Quote the records below word for word, please, from the very first line through the one that contains "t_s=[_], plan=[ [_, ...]", and nothing beyond it.

- Opening Delimiter -

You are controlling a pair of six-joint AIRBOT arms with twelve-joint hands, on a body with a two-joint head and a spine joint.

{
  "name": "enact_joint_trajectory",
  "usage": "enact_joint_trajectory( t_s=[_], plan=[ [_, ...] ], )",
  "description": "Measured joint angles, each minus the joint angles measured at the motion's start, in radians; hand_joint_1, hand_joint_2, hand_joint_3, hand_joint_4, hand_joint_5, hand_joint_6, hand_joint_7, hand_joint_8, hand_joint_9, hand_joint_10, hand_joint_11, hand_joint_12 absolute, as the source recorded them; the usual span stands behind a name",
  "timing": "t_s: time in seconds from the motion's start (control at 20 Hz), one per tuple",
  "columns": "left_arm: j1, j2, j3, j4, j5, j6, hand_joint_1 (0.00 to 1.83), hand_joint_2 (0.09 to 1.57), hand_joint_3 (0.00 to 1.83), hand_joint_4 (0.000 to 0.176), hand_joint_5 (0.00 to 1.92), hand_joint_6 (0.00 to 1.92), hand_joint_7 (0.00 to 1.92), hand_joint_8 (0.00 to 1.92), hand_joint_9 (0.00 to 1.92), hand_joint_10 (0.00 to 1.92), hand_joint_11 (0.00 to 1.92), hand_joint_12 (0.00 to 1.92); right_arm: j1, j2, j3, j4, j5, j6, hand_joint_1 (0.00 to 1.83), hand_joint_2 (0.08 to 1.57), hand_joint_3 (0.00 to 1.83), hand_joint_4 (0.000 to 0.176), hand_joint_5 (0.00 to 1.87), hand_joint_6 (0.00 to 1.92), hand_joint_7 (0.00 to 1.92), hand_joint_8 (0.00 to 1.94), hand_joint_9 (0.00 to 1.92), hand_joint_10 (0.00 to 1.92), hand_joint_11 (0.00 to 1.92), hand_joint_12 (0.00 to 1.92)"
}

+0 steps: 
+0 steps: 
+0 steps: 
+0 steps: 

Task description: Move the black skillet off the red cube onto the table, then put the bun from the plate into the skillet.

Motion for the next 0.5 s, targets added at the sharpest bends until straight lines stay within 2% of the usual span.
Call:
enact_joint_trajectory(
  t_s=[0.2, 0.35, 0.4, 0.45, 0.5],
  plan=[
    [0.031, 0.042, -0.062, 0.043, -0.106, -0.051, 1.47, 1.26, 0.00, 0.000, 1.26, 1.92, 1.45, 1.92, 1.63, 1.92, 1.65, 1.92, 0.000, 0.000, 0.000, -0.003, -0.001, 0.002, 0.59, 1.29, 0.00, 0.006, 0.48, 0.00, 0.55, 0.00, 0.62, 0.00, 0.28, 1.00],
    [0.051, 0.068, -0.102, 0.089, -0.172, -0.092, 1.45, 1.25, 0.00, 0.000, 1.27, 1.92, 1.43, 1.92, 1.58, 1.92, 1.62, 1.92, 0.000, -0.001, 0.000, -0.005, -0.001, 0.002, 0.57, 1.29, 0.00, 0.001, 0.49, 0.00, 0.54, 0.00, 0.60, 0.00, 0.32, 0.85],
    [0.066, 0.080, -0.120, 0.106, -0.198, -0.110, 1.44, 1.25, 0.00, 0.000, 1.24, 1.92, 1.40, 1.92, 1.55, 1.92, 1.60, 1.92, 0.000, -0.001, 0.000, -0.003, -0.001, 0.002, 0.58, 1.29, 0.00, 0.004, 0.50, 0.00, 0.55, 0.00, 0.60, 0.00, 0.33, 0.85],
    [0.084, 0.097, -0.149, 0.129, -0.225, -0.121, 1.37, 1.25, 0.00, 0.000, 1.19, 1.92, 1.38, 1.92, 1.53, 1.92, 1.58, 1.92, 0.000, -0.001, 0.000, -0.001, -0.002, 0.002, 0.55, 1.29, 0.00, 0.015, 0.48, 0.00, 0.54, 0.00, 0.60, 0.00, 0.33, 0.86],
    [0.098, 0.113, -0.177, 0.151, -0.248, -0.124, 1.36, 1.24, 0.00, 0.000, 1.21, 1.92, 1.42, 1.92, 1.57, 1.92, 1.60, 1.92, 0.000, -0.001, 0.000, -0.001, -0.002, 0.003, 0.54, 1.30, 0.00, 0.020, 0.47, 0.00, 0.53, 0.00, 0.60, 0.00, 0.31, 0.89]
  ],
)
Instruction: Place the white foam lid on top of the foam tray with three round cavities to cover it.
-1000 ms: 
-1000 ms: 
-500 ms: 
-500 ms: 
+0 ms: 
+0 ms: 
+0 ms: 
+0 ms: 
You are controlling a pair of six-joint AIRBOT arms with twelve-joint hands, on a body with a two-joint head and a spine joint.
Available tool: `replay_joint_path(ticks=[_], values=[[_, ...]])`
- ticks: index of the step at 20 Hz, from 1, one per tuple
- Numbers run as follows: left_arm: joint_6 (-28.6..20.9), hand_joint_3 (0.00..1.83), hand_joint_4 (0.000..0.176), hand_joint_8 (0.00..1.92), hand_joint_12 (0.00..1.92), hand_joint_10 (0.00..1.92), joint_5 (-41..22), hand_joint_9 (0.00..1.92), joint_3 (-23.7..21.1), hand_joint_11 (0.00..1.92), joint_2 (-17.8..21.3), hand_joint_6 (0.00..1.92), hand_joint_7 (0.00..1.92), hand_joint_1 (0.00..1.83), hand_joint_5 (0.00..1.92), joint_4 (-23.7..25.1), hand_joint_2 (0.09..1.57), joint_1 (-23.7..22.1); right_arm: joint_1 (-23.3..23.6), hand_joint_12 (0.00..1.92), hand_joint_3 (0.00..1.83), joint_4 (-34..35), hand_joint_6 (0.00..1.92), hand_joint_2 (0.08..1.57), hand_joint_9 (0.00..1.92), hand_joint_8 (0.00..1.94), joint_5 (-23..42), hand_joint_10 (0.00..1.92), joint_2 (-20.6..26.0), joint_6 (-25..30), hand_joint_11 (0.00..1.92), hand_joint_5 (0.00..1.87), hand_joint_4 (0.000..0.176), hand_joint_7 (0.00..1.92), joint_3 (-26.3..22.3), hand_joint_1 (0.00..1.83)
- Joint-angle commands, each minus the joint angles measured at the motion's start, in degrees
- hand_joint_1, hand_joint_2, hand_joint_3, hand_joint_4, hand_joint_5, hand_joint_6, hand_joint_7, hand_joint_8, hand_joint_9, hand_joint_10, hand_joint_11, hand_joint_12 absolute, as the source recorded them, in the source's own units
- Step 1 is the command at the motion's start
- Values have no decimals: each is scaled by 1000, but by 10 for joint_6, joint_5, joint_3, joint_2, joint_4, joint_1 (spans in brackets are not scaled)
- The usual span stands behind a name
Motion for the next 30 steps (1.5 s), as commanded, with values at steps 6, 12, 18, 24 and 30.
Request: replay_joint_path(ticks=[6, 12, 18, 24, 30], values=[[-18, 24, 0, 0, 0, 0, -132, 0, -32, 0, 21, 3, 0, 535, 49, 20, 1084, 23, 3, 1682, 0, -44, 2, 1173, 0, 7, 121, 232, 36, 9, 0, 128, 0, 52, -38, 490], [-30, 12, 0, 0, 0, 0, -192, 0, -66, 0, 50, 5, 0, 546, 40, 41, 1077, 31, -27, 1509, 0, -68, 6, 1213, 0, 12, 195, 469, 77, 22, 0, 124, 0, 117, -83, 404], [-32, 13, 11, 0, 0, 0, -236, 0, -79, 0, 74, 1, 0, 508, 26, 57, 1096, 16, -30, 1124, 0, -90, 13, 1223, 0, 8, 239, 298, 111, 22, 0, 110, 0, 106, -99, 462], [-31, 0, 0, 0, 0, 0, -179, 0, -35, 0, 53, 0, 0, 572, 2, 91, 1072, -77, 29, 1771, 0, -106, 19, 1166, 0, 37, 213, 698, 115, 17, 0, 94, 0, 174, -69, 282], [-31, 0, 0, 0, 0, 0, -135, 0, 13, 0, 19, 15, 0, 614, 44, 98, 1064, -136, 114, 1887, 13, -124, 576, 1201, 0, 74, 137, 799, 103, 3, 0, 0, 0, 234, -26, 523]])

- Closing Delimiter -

*EXPECTED ANSWER*
You are controlling a pair of six-joint AIRBOT arms with twelve-joint hands, on a body with a two-joint head and a spine joint.

{
  "name": "enact_joint_trajectory",
  "usage": "enact_joint_trajectory( t_s=[_], plan=[ [_, ...] ], )",

What the answer needed to say has been said.